Photograph Source: Matt Hrkac – CC BY 2.0

The United States Supreme Court is out of control–hell-bent on overruling established precedents and facilitating the creation of an authoritarian theocratic state.

Bear in mind that in their various confirmation hearings the, now, justices all genuflected at the altar of stare decisis, which means “to stand by things decided.” Basically, if a previous court has ruled on the same or a closely related issue, then the court will make its decision in alignment with the previous court’s decision.

Space does not permit discussing the Court’s opinions in detail, but the following examples give one the idea about where the Court is heading.

In its June 24 decision in Dobbs v. Jackson the Court refused to follow 50 years of precedent and overruled Roe v. Wade. The Court’s 6, conservative justices summarily nullified women’s fundamental right to seek safe abortion services in consultation with their health care providers free from government interference and, instead, turned control of women’s reproductive rights over to politicians, vigilantes and right-wing religious state legislatures.  The decision also sets the stage for challenges to LGBTQ+ community rights, contraception rights and the right to interracial marriage.

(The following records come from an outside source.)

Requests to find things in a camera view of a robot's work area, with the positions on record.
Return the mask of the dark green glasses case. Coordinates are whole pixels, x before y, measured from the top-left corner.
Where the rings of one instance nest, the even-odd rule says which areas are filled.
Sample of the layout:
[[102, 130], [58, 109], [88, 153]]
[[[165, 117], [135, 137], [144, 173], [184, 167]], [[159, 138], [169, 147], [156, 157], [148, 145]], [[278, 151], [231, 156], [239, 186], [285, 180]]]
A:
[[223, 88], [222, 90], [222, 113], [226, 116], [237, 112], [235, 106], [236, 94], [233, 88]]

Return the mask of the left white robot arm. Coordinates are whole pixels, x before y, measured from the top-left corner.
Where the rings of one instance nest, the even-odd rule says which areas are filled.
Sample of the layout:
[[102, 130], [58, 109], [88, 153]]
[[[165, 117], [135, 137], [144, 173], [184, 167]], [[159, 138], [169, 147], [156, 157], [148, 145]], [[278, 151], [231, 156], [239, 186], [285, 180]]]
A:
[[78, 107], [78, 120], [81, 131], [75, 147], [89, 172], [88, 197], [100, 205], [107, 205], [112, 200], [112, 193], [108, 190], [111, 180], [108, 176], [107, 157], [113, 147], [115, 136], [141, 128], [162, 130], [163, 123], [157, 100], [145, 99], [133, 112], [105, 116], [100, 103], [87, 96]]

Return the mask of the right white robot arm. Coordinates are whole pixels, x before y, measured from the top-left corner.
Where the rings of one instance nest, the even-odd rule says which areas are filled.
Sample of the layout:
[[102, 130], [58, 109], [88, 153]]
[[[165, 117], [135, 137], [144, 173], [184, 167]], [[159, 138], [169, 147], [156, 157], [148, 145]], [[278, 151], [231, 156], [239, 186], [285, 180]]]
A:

The day before Dobbs, the Court handed down its decision in New York State Rifle & Pistol Association v. Bruen and further expanded gun rights far beyond what the Second Amendment actually says and what the framers obviously intended. This decision came on the heels of a wave of mass shootings—averaging about 1.7 per day–and despite the fact that no American, anywhere, is safe from gun violence.

Then a week later, in West Virginia v. EPA, the Court ignored 100 years of jurisprudence and gutted the Environmental Protection Agency’s power to regulate greenhouse-gas emissions from power plants under the Clean Air Act of 1970, as amended. Climate change is arguably the biggest existential threat to the survival of humanity. And, the Court’s broad decision throws confusion and doubt into the ability of federal agencies to regulate much of anything hereafter. Worse, the Court decided this case notwithstanding that the rules being challenged had been abandoned, thus making the issue moot.

This Court has increasingly injected religion into the law, thereby weakening one of the founding principles of our democracy, the separation of church and state. On June 27, the Court’s conservative majority handed down Kennedy v Bremerton School District. There, Court overturned the trial court’s decision upholding the local school district’s concerns that Christian-infused speeches and prayer in a public-school activity could be considered coercive to students or a governmental endorsement of religion in violation of the First Amendment. On June 21, in Carson v. Makin, the Court endorsed more public funding of religious schools despite a state requirement that such funding required schools be nonsectarian. Prior to that, on May 2, in Shurtleff v. Boston the Court ruled that Boston violated free speech rights by refusing to fly a flag with an image of the cross during a program that allowed private groups to use the flagpole while holding events in the same plaza. And, that decision was preceded on March 24, by Ramirez v. Collier wherein the Court determined that the state must allow a Christian pastor to lay hands on an inmate during his execution.

On June 29, the Court ruled in Oklahoma v. Castro-Huerta that states have jurisdiction, along with the federal government, to prosecute crimes committed by non-Indians against Indians on tribal land.  In doing so, the Court overturned solid precedent to the contrary and opened the door to further incursions into long-safeguarded tribal sovereignty.

And, the Court’s next term is set for more of the same.

Among others the Court will hear the case of Moore v. Harper. There it will be poised to rule that state legislatures have sole authority to set election rules, even if those rules violate the state’s own constitution! If that becomes the law of the land, Montanans can kiss Article II Section 13 of our Constitution goodbye and expect that other cherished rights will be eventually put on the chopping-block, as well.

Bottom line. No rule of law, no constitutional right is safe unless it promotes the agenda of the conservative religious right.

Stare decisis? It’s DOA with this activist Court!

James C. Nelson a retired Montana Supreme Court justice. He lives in of Helena.